Yes, I have checked the logs. As I said before, I can find no error message relating to these files.

It’s not complaining that it failed to update anything. It’s just saying the receiving side has since modified the files, and the send only is out of sync (as it refuses to accept the changes due to it being send only).

Ah - thank you. Some useful information instead of the knee-jerk obstructiveness displayed so far.

It’s useful to know what it’s complaining about, but it doesn’t explain why it’s complaining. These two systems are the only two sharing these files and nothing else is amending them. (There’s a third potential destination-only system, but it is currently powered off and has been throughout the tests.)

The destination system is brand new, and has only just received all the files. Nothing else has amended them since it received them (and it would be slightly weird if there were something at the destination end which went around amending just symbolic links).

As I said before - if I delete the symbolic link on the destination system, and then do “Override Changes” on the source system the link is immediately re-created on the destination system.

What remains a mystery is why Syncthing thinks that, having just created the link on the destination system using information provided by the source system, it nonetheless differs from the source system and needs to be propagated back again.

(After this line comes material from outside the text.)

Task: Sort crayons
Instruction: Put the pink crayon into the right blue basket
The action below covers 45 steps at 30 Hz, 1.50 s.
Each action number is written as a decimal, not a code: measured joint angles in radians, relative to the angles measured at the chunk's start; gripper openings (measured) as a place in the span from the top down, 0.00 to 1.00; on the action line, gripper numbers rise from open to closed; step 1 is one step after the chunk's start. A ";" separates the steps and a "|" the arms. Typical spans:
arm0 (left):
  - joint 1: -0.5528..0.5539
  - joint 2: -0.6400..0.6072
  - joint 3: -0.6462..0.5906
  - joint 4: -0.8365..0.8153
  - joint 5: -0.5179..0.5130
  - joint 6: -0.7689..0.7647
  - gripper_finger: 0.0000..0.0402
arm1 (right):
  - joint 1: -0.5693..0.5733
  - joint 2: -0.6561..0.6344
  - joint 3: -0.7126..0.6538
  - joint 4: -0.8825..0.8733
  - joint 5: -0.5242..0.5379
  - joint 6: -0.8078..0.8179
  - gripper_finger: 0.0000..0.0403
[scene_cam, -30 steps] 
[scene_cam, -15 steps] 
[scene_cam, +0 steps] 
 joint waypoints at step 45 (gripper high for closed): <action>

And, no matter how many times one clicks “Override changes”, after a few minutes the error appears again.

That indeed sounds wrong. The first I’d need to know is screenshots from both sides with the involved folder expanded or configs, to know about exact setup you use in order to try and reproduce.

Apologies if I was a little short last night - a long day.

I’ve been investigating further and have found a fix, if not a full explanation.

The sending system in this case is quite old, and has come up through the Debian versions. It’s now running the current issue of Squeeze, but it first had Syncthing installed on it before Syncthing was in the Debian repositories. It therefore has the direct Syncthing repository configured, and was running the latest version of ST.

The receiving system is brand new - commissioned only a few days ago. It has the latest version of Squeeze on it, and I had simply done an “apt-get install syncthing”. It had therefore picked up the version of ST currently in Debian, rather than the latest version.

Sending system: ST 0.14.47 Receiving system: ST 0.14.18+dfsg1-2+b1

As soon as I upgraded the receiving system to 0.14.47 the problem went away.

I still don’t know what caused it, but I observed the same problem on another system (running 0.14.47) trying to send files to the same receiving system (running 0.14.18+…).

Possibly useful for me to document here in case someone else encounters the same problem in the future.

Thanks for reporting back. There were improvements regarding send-only folders since then (0.14.18 is already quite old). I thought those improvements were mainly on the send-only side, but then again there are a lot of changes that could have caused it.